Technologies

A novel nondestructive imaging method (SNFUH) providing nanoscale spatial resolution as well as depth information for embedded structural features.

#medicaldevice #imaging #equipment #researchtool #method #photonics #holographic

There is an increasing need for nondestructive high-resolution imaging of various “buried” nano/micro-structures in scientific research and nano/micro-manufacturing process.To fill this critical void, a novel acoustic holography technology, known as the scanning near-field ultrasound holography (SNFUH), has been developed at Northwestern to provide nondestructive real-space imaging of embedded features with nanoscale lateral resolution and depth sensitivity. This invention is based on a unique integration of scanning probe microscope (SPM) platform coupled to microscale ultrasound source with novel detection and holography techniques. The ultrasound wave needed for this imaging technology is generated during the thermal expansion of the samples that absorb the coherent laser beam provided. Significantly outperforming alternative approaches (e.g. AFM) in imaging resolution, SNFUH is equally amenable to hard (e.g. semiconductor), soft (e.g. polymers and biological system), and hybrid materials. This promising technology offers a versatile tool for numerous imaging and structure detection applications in physical sciences, engineered systems, and biology.

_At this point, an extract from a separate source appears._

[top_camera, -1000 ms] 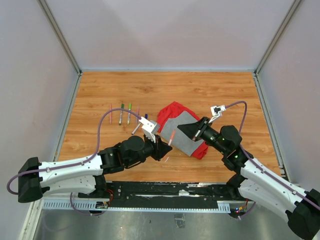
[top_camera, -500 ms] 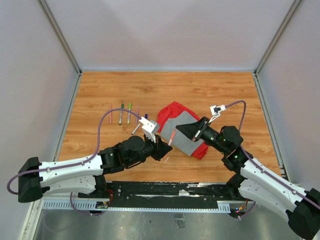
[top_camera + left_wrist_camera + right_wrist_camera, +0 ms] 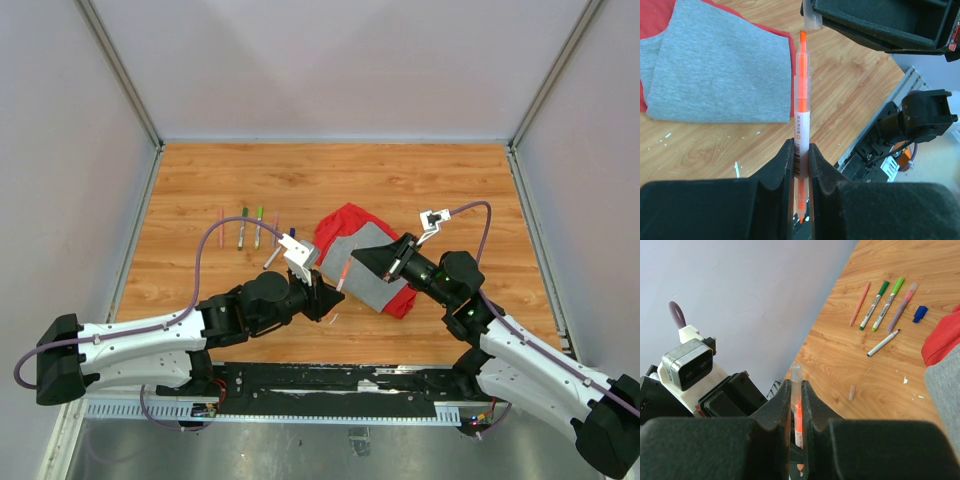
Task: Insert the pens into the pen caps
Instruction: Insert the pen cap onto the pen.
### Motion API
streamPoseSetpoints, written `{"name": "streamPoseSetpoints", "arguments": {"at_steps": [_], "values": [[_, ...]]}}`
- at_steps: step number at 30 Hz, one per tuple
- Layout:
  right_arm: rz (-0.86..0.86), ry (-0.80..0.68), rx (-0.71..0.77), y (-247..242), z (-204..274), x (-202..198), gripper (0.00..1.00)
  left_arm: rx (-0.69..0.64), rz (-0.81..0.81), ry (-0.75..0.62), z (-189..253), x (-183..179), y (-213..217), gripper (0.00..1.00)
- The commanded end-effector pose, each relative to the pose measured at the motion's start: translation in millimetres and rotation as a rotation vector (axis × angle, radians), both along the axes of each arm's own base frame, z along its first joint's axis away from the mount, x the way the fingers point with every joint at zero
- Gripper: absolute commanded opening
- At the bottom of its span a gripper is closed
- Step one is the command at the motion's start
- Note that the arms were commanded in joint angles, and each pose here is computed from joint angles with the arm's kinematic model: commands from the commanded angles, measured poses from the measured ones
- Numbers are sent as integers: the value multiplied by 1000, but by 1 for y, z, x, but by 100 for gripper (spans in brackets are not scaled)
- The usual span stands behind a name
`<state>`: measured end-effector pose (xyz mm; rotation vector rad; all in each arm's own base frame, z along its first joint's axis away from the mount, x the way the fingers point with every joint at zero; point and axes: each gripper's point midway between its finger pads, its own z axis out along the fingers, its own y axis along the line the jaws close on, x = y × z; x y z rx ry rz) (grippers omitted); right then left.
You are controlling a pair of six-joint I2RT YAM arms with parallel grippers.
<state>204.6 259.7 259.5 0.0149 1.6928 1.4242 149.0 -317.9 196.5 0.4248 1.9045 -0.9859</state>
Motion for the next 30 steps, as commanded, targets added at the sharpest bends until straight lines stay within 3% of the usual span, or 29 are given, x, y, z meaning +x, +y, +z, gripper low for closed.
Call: {"name": "streamPoseSetpoints", "arguments": {"at_steps": [1, 30], "values": [[-12, -26, 46, 1, 17, 1, 1, -24, -9, -30, 13, 0, -5, 1], [1, -9, 50, 3, 11, 0, 1, -10, -3, -26, 10, 0, -4, 1]]}}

Figure Nanoscale imaging of surface using SNFUH and comparison with AFM. (a): Schematic illustration of the SNFUH approach. (b, c): For a system with gold nanoparticle buried under a polymer surface, a typical AFM topography image shows a featureless top polymer surface, whereas SNFUH clearly reals the buried nanoparticle with high definition. (d, e): SNFUH clearly reveals the internal structural defect as the buried voids, whereas AFM only shows the top coating. (f, g): For a biological sample of red blood cells (RBCs) infected with malaria parasites, AFM shows the typical surface feature of RBCs, in contrast with SNFUH revealing the inside parasites with nanoscale resolution.